With the material below, print exactly the lines between the line holding "It looks: 40 degrees down" and the line holding "In the picture the", inclusive. Add nothing else.
========================
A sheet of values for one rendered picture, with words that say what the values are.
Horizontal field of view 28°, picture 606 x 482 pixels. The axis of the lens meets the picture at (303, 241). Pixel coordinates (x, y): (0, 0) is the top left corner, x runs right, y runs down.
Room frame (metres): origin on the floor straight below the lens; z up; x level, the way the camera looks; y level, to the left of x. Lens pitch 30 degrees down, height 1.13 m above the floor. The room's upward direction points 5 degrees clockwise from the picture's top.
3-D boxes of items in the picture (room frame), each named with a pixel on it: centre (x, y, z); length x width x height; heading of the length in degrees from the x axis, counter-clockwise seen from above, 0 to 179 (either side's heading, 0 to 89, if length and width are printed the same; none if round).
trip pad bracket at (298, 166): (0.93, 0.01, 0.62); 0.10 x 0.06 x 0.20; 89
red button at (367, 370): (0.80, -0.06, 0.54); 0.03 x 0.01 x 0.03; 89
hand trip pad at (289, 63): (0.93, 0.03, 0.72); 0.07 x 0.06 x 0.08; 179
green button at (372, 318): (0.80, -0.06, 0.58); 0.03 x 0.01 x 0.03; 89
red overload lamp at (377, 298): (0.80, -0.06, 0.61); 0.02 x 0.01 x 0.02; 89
========================
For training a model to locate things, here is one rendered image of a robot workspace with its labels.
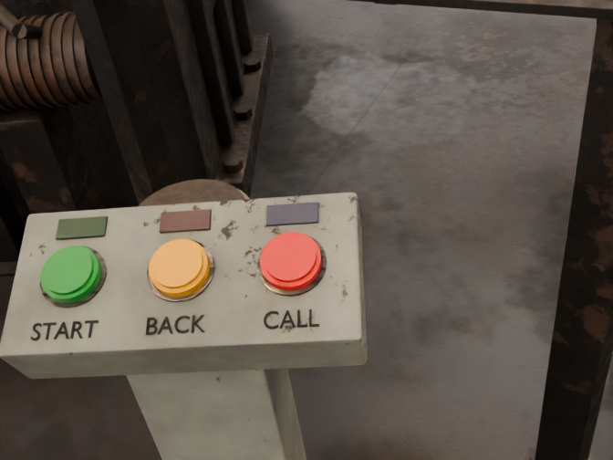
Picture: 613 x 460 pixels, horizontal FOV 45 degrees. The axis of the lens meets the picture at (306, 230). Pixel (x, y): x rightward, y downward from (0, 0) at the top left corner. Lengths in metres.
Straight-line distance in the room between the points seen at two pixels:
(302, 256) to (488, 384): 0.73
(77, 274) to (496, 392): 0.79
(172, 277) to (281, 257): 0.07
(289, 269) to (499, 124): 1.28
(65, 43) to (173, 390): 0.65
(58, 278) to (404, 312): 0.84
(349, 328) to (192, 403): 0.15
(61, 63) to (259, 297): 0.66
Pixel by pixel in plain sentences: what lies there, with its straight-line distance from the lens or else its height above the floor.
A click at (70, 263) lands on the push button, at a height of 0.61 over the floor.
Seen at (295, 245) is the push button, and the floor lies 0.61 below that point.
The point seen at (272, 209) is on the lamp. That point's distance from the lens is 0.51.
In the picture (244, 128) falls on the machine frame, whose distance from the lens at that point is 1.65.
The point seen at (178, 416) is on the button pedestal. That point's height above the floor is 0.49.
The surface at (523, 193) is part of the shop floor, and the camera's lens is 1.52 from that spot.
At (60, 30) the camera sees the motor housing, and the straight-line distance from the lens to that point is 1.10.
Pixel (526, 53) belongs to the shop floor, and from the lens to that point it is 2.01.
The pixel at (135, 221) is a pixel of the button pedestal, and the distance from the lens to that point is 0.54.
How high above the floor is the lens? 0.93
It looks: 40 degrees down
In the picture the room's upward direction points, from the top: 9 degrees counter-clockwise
========================
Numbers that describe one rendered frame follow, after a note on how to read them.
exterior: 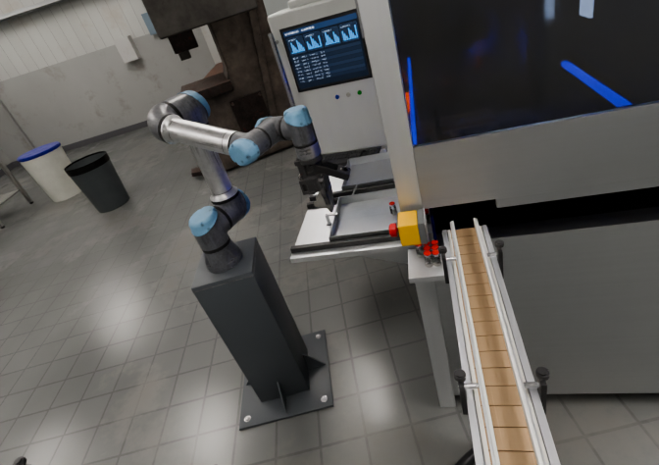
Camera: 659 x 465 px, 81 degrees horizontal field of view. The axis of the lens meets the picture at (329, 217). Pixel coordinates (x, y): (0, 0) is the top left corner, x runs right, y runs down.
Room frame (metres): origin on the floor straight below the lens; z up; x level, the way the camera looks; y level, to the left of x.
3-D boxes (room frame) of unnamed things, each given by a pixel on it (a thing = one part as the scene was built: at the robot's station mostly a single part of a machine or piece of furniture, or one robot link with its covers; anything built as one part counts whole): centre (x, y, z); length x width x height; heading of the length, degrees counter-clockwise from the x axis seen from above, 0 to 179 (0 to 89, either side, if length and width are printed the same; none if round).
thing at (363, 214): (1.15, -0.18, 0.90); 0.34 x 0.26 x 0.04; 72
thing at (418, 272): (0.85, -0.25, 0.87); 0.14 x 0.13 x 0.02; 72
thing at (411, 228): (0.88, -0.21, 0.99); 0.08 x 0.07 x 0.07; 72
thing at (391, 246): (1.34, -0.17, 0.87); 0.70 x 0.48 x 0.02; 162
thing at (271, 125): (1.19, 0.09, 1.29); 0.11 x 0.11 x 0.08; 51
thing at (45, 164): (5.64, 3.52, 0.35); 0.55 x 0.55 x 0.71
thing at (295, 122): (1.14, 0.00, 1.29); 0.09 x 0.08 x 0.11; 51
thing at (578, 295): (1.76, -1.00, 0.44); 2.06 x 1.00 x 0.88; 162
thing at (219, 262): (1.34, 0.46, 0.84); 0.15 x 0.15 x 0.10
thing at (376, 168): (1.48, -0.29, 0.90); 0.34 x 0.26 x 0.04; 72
========================
## Your solution
It looks: 40 degrees down
In the picture the room's upward direction points, from the top: 9 degrees counter-clockwise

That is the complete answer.